Censure. Autocensure. Et recensure… Mounir Fatmi ne manque pas de faire du bruit autour de ses œuvres. Son travail autour de versets coraniques qu’il avait commencé par projeter sur le sol avait déjà créé la polémique, en 2012, à Toulouse, où l’artiste avait présenté son installation en plein centre-ville. Une installation qui avait offusqué certains musulmans et valu une claque à une pauvre passante qui avait marché sur les lettres tournant sur le bitume. Suite aux reproches de ses détracteurs qui ont jugé inacceptables de projeter à terre des versets coraniques que tout le monde pouvait fouler du pied, Mounir Fatmi s’est rétracté pour décider, finalement, de projeter son installation sur le mur. Une installation savante, il faut l’admettre, que chacun a entre autre pu découvrir à l’Institut du Monde arabe, à Paris, dans le cadre de l’exposition consacrée au «Maroc contemporain». L’artiste y met en scène la défiguration de la parole religieuse, interprétée à tout-va au point d’en devenir incompréhensible, dans le brouhaha des idéologies croisées. Mais, même projetée sur le mur, cette installation a continué de faire débat, et l’artiste marocain a été rayé de la liste des artistes représentés au nouveau Musée d’Art contemporain de Rabat.

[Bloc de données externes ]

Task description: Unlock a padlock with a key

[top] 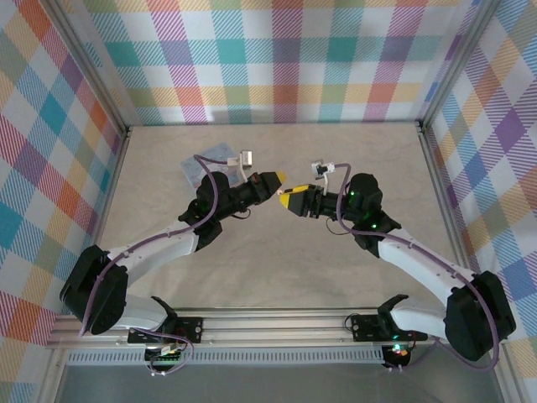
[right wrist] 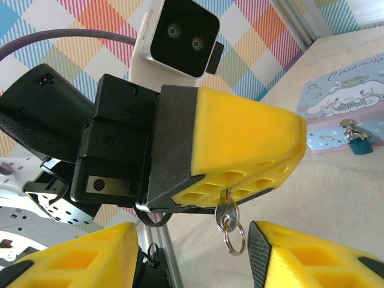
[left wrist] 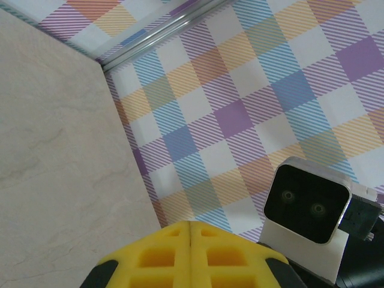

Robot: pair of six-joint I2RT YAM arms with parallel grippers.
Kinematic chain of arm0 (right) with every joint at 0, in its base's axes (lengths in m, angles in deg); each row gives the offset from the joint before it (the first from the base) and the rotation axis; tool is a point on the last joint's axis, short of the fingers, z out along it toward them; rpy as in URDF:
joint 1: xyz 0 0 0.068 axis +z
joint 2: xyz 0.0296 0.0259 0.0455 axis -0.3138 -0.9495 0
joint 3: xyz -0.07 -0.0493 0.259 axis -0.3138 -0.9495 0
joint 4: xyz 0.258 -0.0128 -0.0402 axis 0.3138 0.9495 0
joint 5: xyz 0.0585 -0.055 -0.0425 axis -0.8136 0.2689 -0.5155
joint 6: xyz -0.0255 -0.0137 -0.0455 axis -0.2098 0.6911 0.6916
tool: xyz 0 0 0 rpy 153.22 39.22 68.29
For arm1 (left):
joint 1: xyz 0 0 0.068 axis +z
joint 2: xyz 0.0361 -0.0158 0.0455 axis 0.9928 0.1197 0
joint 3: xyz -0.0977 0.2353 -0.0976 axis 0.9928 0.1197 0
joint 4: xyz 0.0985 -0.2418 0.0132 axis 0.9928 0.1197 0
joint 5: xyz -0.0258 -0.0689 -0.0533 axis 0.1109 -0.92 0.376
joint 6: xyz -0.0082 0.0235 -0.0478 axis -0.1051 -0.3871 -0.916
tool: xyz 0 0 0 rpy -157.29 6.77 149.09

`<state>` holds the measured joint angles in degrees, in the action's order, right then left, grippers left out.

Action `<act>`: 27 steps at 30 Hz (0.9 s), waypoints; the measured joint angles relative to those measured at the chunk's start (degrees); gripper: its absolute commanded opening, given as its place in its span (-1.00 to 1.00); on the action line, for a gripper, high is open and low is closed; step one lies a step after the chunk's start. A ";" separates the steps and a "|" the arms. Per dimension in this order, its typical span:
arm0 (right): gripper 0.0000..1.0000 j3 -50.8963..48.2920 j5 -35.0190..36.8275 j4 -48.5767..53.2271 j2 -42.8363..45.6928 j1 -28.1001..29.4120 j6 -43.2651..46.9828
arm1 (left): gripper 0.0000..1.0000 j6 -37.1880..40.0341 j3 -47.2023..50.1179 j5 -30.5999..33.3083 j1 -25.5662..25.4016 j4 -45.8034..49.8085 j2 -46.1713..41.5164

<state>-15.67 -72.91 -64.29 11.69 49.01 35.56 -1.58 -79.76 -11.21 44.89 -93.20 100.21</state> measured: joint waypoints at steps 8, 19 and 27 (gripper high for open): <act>-0.05 0.00 0.02 -0.22 -2.80 0.00 -1.75 | -1.00 -0.02 0.00 0.02 0.00 -0.74 0.00; -0.23 0.04 0.04 -2.54 -3.39 0.00 -4.04 | -1.00 -0.04 0.07 0.02 0.00 -2.03 0.04; -0.43 0.46 -0.02 -3.26 -4.50 0.00 -5.84 | -1.00 -0.04 0.24 0.04 -0.04 -2.49 0.04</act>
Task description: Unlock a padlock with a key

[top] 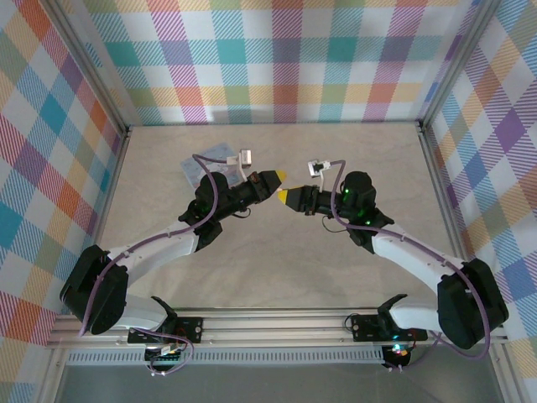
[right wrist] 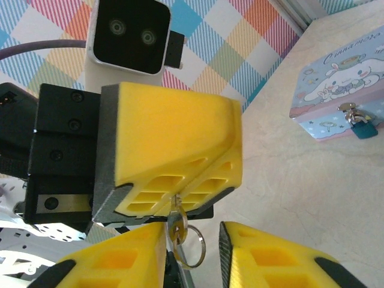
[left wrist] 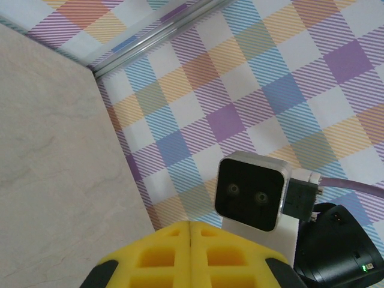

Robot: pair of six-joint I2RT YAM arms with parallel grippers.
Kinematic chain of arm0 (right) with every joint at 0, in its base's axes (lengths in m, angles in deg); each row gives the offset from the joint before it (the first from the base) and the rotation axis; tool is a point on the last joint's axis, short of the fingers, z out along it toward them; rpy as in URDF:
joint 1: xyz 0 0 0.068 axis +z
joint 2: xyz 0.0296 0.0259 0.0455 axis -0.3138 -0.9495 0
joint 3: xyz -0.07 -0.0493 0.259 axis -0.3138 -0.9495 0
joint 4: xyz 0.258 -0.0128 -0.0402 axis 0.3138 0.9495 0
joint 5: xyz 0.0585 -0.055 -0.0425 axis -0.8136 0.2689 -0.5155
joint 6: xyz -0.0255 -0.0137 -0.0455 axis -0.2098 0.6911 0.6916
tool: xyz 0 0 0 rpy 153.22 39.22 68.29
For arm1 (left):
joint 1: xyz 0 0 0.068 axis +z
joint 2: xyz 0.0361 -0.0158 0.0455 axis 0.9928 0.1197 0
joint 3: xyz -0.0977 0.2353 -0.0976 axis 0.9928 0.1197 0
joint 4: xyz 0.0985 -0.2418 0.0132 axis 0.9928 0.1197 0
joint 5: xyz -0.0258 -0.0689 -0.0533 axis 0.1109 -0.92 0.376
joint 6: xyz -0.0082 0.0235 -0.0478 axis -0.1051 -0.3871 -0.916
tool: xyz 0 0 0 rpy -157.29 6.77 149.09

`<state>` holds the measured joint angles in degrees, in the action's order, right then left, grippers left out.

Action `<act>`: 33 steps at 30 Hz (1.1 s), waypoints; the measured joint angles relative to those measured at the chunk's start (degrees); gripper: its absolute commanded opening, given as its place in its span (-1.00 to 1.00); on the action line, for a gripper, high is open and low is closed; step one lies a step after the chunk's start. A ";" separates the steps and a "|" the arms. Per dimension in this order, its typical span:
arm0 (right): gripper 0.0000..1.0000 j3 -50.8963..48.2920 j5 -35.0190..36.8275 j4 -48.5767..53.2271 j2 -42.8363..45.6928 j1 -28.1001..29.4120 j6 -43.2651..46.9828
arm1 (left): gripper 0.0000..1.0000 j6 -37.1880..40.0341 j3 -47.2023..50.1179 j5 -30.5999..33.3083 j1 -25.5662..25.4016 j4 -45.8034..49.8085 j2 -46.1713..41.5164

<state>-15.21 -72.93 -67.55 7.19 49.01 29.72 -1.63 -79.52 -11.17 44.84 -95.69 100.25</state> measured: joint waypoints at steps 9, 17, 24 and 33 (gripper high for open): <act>-0.58 0.28 -0.02 -1.46 -0.31 0.04 -1.49 | -1.00 -0.02 0.04 0.48 0.00 -0.61 0.02; -0.87 0.63 -0.22 -1.86 -0.68 0.04 -2.69 | -1.00 0.00 0.42 1.11 0.00 -1.03 0.02; -1.00 0.63 0.39 -0.26 -0.50 0.07 -1.97 | -0.86 -0.02 1.01 1.55 0.00 -1.25 0.02; -1.00 1.01 4.85 12.70 4.22 0.09 6.80 | -0.07 1.05 1.55 3.30 -0.26 2.58 -1.55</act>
<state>-14.21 -68.08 -54.85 11.41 49.10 36.52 -0.58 -77.97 -7.87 44.58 -93.11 98.70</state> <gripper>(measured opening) 0.066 0.433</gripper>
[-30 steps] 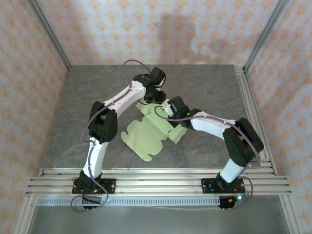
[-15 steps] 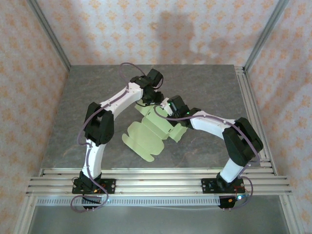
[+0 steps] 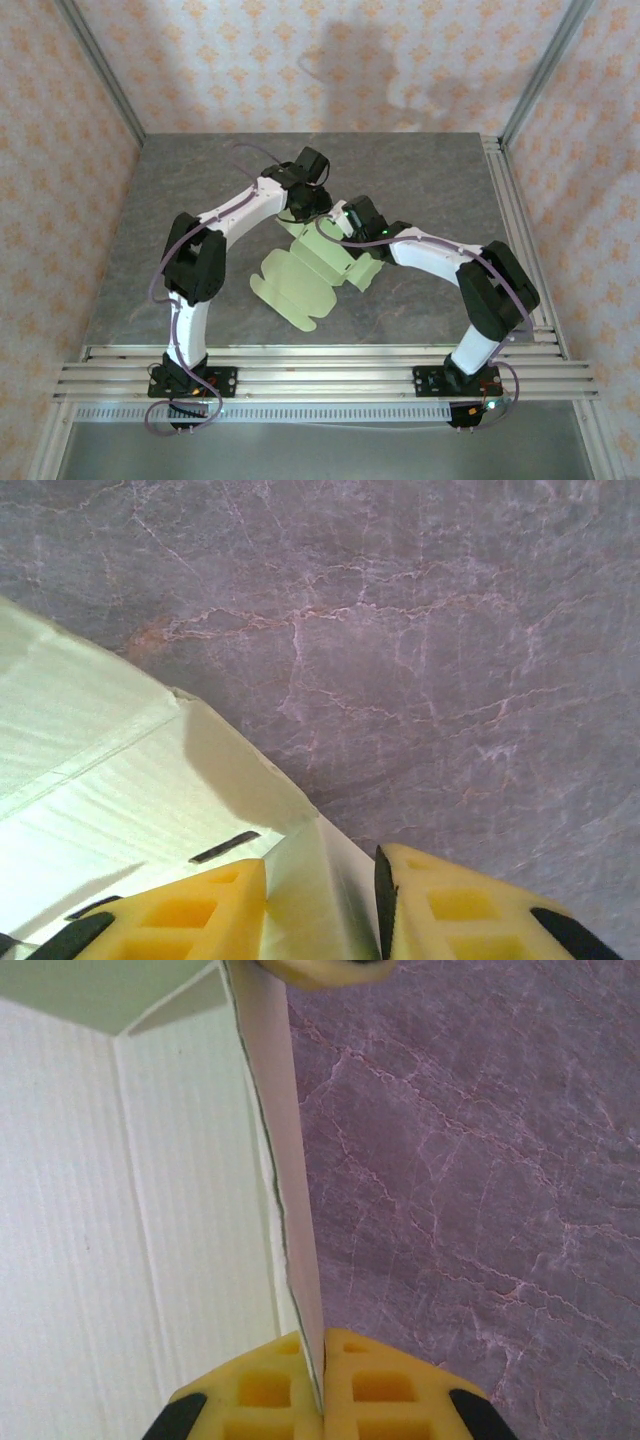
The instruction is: Fold the paper box
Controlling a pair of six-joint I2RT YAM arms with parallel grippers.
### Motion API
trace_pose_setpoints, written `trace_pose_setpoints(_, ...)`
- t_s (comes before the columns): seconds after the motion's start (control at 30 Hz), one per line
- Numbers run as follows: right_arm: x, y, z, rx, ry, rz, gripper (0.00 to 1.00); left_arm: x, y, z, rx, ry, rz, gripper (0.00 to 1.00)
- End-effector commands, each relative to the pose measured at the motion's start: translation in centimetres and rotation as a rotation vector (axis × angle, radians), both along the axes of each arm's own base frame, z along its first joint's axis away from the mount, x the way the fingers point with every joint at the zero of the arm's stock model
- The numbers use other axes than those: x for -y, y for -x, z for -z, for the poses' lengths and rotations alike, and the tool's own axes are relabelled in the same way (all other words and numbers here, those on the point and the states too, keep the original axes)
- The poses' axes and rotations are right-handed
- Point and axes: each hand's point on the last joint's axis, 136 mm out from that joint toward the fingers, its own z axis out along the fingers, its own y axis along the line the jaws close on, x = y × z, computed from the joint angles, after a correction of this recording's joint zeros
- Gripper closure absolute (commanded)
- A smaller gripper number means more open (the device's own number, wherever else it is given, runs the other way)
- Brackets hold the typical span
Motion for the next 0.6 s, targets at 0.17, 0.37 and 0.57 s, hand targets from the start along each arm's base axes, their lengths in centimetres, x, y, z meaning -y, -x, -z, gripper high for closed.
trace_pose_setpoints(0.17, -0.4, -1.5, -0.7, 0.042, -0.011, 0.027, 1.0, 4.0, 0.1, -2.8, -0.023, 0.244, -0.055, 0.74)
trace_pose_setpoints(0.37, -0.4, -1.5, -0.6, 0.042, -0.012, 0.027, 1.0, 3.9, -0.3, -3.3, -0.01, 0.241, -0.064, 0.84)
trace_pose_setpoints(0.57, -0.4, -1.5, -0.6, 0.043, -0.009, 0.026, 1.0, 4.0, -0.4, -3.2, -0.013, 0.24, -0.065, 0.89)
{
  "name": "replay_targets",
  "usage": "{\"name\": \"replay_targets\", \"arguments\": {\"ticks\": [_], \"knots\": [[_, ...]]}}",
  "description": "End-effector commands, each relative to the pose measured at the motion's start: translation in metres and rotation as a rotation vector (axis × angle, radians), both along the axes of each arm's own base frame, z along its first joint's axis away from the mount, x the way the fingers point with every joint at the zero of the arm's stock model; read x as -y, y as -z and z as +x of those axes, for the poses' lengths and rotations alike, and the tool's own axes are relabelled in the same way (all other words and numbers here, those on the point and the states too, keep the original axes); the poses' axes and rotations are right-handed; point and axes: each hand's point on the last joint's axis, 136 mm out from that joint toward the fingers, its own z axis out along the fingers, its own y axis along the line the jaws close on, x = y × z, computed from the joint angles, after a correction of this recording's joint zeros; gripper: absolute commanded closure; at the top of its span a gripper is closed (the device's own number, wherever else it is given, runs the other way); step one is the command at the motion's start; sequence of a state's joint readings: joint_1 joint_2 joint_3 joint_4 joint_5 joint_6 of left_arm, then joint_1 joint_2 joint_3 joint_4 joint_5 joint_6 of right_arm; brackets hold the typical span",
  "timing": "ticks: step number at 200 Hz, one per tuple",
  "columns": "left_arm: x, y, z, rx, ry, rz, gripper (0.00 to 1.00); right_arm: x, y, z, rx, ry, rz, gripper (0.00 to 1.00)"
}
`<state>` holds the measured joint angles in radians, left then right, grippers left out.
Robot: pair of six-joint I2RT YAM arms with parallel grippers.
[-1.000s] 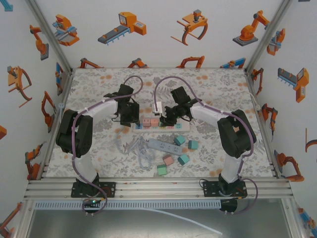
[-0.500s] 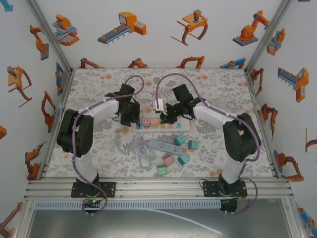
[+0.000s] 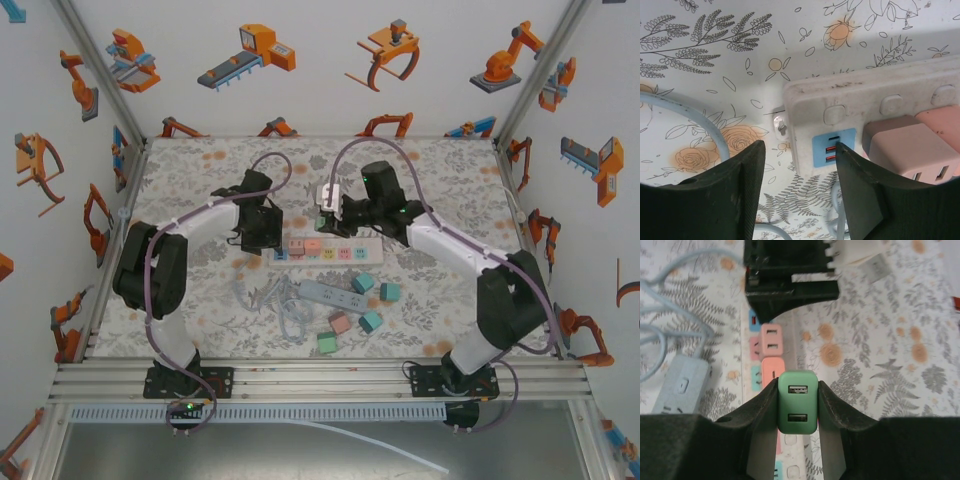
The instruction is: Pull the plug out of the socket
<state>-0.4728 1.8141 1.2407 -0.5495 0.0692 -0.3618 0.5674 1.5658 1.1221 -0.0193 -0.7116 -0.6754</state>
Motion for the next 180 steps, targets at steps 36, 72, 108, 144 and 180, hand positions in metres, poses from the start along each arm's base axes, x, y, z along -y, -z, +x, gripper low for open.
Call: {"name": "replay_targets", "arguments": {"ticks": [36, 72, 108, 144, 180], "knots": [[-0.007, -0.050, 0.005, 0.127, 0.026, -0.089, 0.36, 0.041, -0.071, 0.021, -0.119, 0.384, 0.365, 0.97], [-0.001, -0.084, 0.002, 0.214, 0.058, -0.205, 0.34, 0.091, -0.065, 0.030, -0.348, 0.628, 0.512, 0.97], [0.014, -0.131, -0.011, 0.357, 0.176, -0.337, 0.33, 0.155, -0.033, 0.041, -0.670, 0.877, 0.683, 1.00], [0.040, -0.184, -0.044, 0.536, 0.398, -0.555, 0.32, 0.201, 0.028, 0.035, -0.922, 1.113, 0.698, 1.00], [0.059, -0.213, -0.084, 0.601, 0.624, -0.712, 0.30, 0.220, 0.075, 0.011, -1.000, 1.241, 0.725, 1.00]]}}
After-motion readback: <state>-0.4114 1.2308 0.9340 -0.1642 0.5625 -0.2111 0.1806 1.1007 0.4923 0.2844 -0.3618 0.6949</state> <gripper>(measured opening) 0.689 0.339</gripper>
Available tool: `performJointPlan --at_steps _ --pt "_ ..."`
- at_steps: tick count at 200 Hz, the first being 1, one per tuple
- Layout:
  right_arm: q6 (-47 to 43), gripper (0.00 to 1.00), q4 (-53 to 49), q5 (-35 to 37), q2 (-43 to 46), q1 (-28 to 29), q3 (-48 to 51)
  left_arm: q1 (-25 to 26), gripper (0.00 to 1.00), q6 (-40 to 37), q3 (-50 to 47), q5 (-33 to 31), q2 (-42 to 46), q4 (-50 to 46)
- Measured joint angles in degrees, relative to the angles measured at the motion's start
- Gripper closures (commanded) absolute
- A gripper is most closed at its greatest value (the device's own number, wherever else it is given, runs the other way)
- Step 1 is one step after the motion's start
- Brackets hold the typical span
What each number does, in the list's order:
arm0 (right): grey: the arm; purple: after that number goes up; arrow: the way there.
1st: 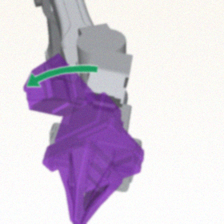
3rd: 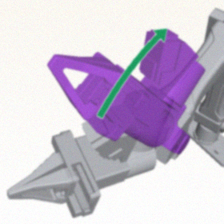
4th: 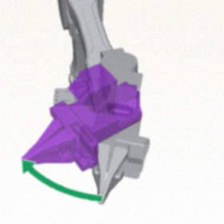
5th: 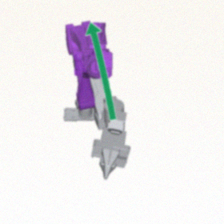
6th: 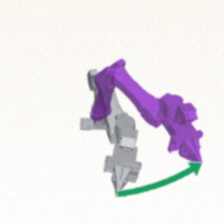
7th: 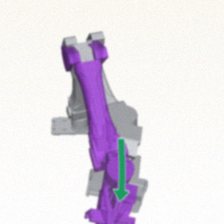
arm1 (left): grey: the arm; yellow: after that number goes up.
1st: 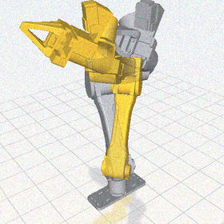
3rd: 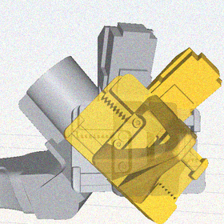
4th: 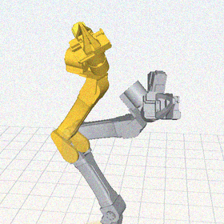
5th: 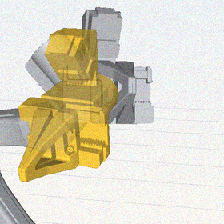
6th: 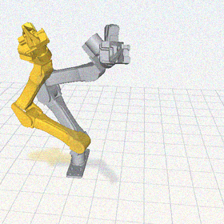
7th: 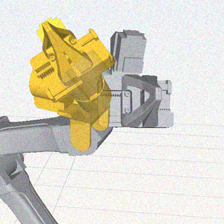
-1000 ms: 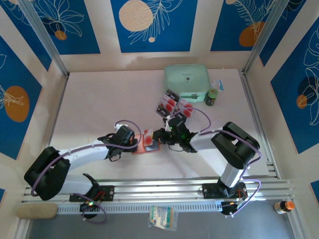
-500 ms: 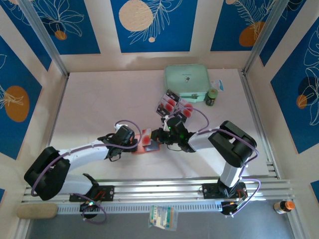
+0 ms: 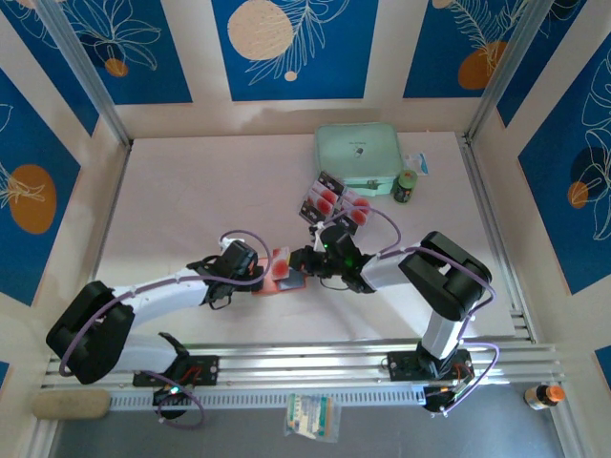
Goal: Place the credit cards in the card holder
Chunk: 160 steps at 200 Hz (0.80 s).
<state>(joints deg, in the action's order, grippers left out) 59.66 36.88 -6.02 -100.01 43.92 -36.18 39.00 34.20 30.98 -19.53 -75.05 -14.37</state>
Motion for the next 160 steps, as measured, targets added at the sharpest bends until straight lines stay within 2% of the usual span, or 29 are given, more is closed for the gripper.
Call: performJointPlan --at_steps 160 --pt "2.4 1.00 3.7 -0.7 -2.3 0.0 1.0 0.0 0.00 0.0 0.0 0.0 0.0 0.0"
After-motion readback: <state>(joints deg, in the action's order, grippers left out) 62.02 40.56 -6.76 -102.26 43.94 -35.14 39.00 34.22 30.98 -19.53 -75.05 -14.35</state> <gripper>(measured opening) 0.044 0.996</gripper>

Les versets sataniquesAujourd’hui, c’est au tour de sa vidéo «Sleep, Al Naîm», actuellement visible au Musée d’Art Contemporain (MAMCO) de Genève où la censure ne fait pas loi, d’être refusée par la Villa Tamaris, en Seyne-sur-Mer, dans le Var, en France. Vidéo désormais fameuse du dormeur censé représenter Salman Rushdie et s’inspirant du «Sleep» d’Andy Warhol qui, en 1963, a sorti un film de 6 heures où l’on voit dormir le poète John Giorno. De même pour le film de Mounir Fatmi: un film en hommage à l’auteur des «Versets sataniques» dont l’artiste a reconstitué les traits en 3D, à défaut d’avoir réussi à le joindre pour jouer le rôle. On l’y voit donc dormir, inspirant, expirant, 6 heures durant, au rythme inconséquent du cliquetis des secondes. En quoi sommes-nous dans la provocation? Apparemment, la seule référence à Salman Rushdie est considérée comme délicate. Par ailleurs, l’écrivain y est mis en scène comme une sorte de divinité, hors du temps. Mounir Fatmi recevra ainsi une lettre de la Villa Tamaris où les raisons de la censure de son œuvre lui seront ainsi spécifiées par Evelyne Artaud, commissaire de l’exposition: «Vous nous jetez au milieu d’une polémique dont les enjeux sont brouillés par un incroyable brouhaha politico-médiatique qui n’apporterait rien à la compréhension du débat.» Et le directeur de la Villa Tamaris, Robert Bonnacorsi, de qualifier l’œuvre de «dérive poétique autour de la nuit sans lien avec l’actualité.»
Ce à quoi il y aurait beaucoup à répondre. Car en quoi l’art se doit-il d’être en lien direct avec l’actualité? L’œuvre de Mounir Fatmi ne touche-t-elle pas, d’ailleurs, au sujet le plus brûlant auquel nous soyons confrontés à l’heure actuelle, à savoir le rapport à la religion? La France a indéniablement peur, désormais, des «dérives poétiques» susceptibles de causer des dérives sociales, même si d’aucuns s’accordent à dire que Mounir Fatmi, aussi ingénieux soit-il, cultive surtout l’art de la censure ou, mieux, de l'autocensure. Un point de vue qui fait aussi débat et est soutenu par l'impression que donne de plus en plus l'artiste de chercher des sujets pour provoquer la censure et en tirer parti à des fins de communication. Si tel est le cas, il a certes le talent à faire de la censure un fonds de commerce, mais le tapage médiatique a plutôt tendance à desservir l'oeuvre en elle-même, condamnée qu'elle est à rester tapie dans l'ombre.